Over a number of years, Trust-funded research has produced a wide spectrum of potentially patentable research results that required different intellectual property management approaches. For projects that involve production of large-scale datasets, the Trust has taken an approach that focuses on releasing data as quickly and freely as possible in order to facilitate further research. The research outcomes from these projects were generally regarded as too early on the research spectrum to have translation, or “bench to bedside,” potential.
In cases where Trust-funded researchers have approached the Trust for its consent to exploit Trust-funded IP that does have translation potential:
“the Trust has agreed but recommended particular conditions, such as non-exclusive licensing and reserving rights for research use, to ensure that the patent is exploited to achieve the Trust’s charitable aims.”

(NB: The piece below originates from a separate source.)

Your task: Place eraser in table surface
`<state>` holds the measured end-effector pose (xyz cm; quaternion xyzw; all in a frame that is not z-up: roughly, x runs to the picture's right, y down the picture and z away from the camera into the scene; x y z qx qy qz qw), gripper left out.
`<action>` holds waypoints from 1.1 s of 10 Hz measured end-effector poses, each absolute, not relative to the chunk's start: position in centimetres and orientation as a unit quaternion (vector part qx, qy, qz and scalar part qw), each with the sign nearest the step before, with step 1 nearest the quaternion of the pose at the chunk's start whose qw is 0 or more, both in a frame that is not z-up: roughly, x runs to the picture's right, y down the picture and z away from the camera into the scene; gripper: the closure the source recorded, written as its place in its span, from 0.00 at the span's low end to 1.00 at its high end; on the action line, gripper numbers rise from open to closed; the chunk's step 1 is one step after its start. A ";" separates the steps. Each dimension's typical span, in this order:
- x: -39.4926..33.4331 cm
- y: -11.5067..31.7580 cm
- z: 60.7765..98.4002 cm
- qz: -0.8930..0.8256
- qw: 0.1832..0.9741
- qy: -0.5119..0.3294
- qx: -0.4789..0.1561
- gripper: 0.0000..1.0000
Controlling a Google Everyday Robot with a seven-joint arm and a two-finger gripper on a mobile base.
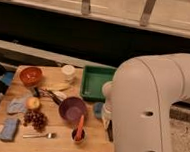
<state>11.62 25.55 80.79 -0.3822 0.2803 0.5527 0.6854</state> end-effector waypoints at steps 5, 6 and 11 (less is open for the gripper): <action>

Bottom Line:Steve's Take: I will be keeping an eye out for the medical device company that succeeds in obtaining and commercializing the #Intellectualproperty rights behind the wearable #MRI helmet Click To Tweet
The collaborative team from the University of Nottingham and University College London will be taking this MEG research to the Royal Society’s summer science exhibition in July with their “Quantam Sensing the Brain” exhibit. The MEG helmet will be available for people to see and try. They will also be demonstrating live brain imaging to visitors in their “Brain Room” where they can play brain games where people can control computer games by “thinking.”
I’m ready to have a customized 3-D-printed MEG helmet put in the production queue today–ahead of my next annual brain scan. Of course, I realize this probably isn’t feasible yet, but in my opinion, the day is coming where some of us might qualify for the wearable version.
And whichever medical device company succeeds first in obtaining and then commercializing the associated IP rights, I’ll be keeping an eye out and will keep you apprised of what, in Dr. Welchman’s view, should “have huge potential for clinical use.” Translation: Enormous upside as a business opportunity.